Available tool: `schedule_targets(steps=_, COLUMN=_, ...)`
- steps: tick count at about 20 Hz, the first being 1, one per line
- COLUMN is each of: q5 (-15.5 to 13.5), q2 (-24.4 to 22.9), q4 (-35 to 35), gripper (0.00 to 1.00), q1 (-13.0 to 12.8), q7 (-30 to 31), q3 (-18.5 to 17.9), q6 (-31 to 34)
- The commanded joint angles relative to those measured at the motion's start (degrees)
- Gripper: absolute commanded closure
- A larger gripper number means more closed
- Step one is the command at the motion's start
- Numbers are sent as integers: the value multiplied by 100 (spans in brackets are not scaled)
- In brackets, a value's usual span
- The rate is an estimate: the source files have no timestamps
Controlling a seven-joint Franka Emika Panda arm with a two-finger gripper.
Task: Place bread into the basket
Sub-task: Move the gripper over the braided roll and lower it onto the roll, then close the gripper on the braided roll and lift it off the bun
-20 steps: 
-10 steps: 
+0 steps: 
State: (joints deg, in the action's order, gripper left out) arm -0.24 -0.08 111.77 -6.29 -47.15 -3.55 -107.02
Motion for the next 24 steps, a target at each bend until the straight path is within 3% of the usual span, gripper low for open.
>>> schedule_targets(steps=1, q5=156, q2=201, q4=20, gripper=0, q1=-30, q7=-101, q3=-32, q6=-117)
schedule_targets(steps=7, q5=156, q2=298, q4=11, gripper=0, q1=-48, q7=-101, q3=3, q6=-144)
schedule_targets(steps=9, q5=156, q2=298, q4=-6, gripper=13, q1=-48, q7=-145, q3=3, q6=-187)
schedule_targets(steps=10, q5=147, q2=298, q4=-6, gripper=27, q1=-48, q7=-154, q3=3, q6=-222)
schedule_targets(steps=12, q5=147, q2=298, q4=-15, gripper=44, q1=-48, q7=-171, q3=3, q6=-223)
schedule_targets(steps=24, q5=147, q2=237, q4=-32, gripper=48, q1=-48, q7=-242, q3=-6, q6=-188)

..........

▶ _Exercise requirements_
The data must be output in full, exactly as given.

▶ _Result_
Available tool: `schedule_targets(steps=_, COLUMN=_, ...)`
- steps: tick count at about 20 Hz, the first being 1, one per line
- COLUMN is each of: q5 (-15.5 to 13.5), q2 (-24.4 to 22.9), q4 (-35 to 35), gripper (0.00 to 1.00), q1 (-13.0 to 12.8), q7 (-30 to 31), q3 (-18.5 to 17.9), q6 (-31 to 34)
- The commanded joint angles relative to those measured at the motion's start (degrees)
- Gripper: absolute commanded closure
- A larger gripper number means more closed
- Step one is the command at the motion's start
- Numbers are sent as integers: the value multiplied by 100 (spans in brackets are not scaled)
- In brackets, a value's usual span
- The rate is an estimate: the source files have no timestamps
Controlling a seven-joint Franka Emika Panda arm with a two-finger gripper.
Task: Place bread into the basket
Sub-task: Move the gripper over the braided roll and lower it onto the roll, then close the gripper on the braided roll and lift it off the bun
-20 steps: 
-10 steps: 
+0 steps: 
State: (joints deg, in the action's order, gripper left out) arm -0.24 -0.08 111.77 -6.29 -47.15 -3.55 -107.02
Motion for the next 24 steps, a target at each bend until the straight path is within 3% of the usual span, gripper low for open.
>>> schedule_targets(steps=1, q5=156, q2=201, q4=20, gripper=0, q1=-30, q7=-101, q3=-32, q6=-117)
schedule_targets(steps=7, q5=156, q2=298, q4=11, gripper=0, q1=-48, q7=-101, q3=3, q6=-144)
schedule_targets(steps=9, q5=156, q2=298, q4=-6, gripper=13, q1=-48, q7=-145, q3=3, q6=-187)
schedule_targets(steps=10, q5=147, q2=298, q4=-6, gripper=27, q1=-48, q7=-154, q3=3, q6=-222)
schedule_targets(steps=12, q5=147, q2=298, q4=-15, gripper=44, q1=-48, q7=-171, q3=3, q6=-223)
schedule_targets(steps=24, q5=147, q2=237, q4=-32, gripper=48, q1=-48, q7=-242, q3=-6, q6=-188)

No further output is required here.